1. Introduction
Identifying duplicate customers is no unique challenge to any company. As a matter of fact, it is one of the most common data quality problems faced by many organizations.
Many data quality vendors offer viable solutions to help identify duplicate customers. However, you can't expect an out-of-the-box solution. That's because there is a business issue intrinsic to the technical problem, which requires a comprehensive evaluation from multiple angles.

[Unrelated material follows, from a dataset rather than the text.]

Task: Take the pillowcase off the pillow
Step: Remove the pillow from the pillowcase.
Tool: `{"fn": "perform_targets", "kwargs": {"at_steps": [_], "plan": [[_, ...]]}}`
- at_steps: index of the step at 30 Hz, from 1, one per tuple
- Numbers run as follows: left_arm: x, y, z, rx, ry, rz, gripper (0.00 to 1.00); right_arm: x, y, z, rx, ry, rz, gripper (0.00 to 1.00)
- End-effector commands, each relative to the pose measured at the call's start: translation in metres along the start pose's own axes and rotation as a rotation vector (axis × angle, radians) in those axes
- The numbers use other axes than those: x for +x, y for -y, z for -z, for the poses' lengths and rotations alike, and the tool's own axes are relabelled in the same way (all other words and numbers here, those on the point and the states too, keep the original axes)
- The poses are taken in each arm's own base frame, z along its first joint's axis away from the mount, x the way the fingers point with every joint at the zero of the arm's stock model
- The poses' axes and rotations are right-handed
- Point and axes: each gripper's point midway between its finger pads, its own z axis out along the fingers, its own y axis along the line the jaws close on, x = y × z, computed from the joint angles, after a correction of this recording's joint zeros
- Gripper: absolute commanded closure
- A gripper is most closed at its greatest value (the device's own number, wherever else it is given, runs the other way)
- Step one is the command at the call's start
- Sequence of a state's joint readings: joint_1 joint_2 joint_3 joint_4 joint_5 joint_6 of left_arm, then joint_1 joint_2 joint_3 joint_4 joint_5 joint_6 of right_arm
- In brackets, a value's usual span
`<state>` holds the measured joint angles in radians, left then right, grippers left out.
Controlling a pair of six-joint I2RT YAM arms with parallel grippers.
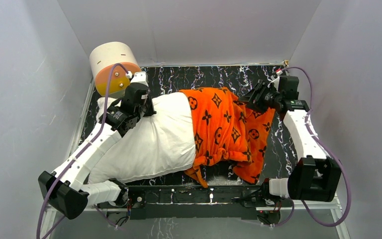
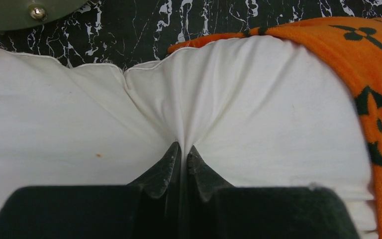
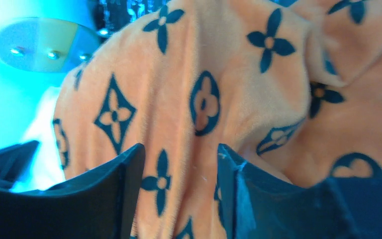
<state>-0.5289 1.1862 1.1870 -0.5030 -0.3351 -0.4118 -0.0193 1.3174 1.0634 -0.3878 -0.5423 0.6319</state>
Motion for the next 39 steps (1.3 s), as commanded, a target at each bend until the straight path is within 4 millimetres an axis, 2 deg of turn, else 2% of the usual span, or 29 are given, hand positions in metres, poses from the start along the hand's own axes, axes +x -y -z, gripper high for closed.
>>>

In this topic, the People-Process-Technology triangle is as relevant as ever. Having the right people in the right business areas is critical when making a final decision on duplicates, proper course of action, and impact analysis. Technology is key in expediting the data analysis and improving accuracy, scalability, and repeatability. Lastly, defining the most effective process to bring both technology and people together to achieve the desired results efficiently is equally important.
2. Background
At Sun Microsystems, we have been through a massive Master Data Management (MDM) project, consolidating customer data from over 800 disparate legacy applications into a Customer Data Hub (CDH). The ultimate goal is to have a single source of truth to enable a 360 degree view of the customer.
Needless to say, this major effort comes with a price. Technical difficulties are certainly a major challenge. Bringing so many disparate data systems into a common structure is no easy task, but an even more daring challenge is aligning multiple business units into an integrated set of data, processes, standards, policies, and rules. Such subject deserves its own paper. For the purpose of this case study, we will focus specifically on one of the major issues we had by combining multiple legacy systems into one: duplicated data.
Duplicated data was not simply the result of bringing multiple data sources together. Not surprisingly, duplicated data already existed within each of them. The problem simply became magnified and over-exposed because the newly centralized data was available to a much larger audience.
3. About the Tool
Throughout this article, I'll make constant references to DataFlux, which has multiple products. For this particular effort, we have used dfPower Studio. Here is a brief description about dfPower Studio as provided by DataFlux:
"dfPower Studio is the award-winning DataFlux data quality and data integration platform. dfPower Studio offers a unique set of workflow tools built on an industry-leading technology platform that encompasses every facet of the data management process. Through its intuitive interface, dfPower Studio gives business users powerful data improvement capabilities and complete control over data quality and data governance initiatives.
dfPower Studio allows data stewards, business analysts and data owners to build complex data improvement workflows quickly and logically through an innovative job flow builder. These same jobs can then be implemented, in batch or real time, through the DataFlux Integration Server, easily transforming data quality projects into ongoing data governance policies."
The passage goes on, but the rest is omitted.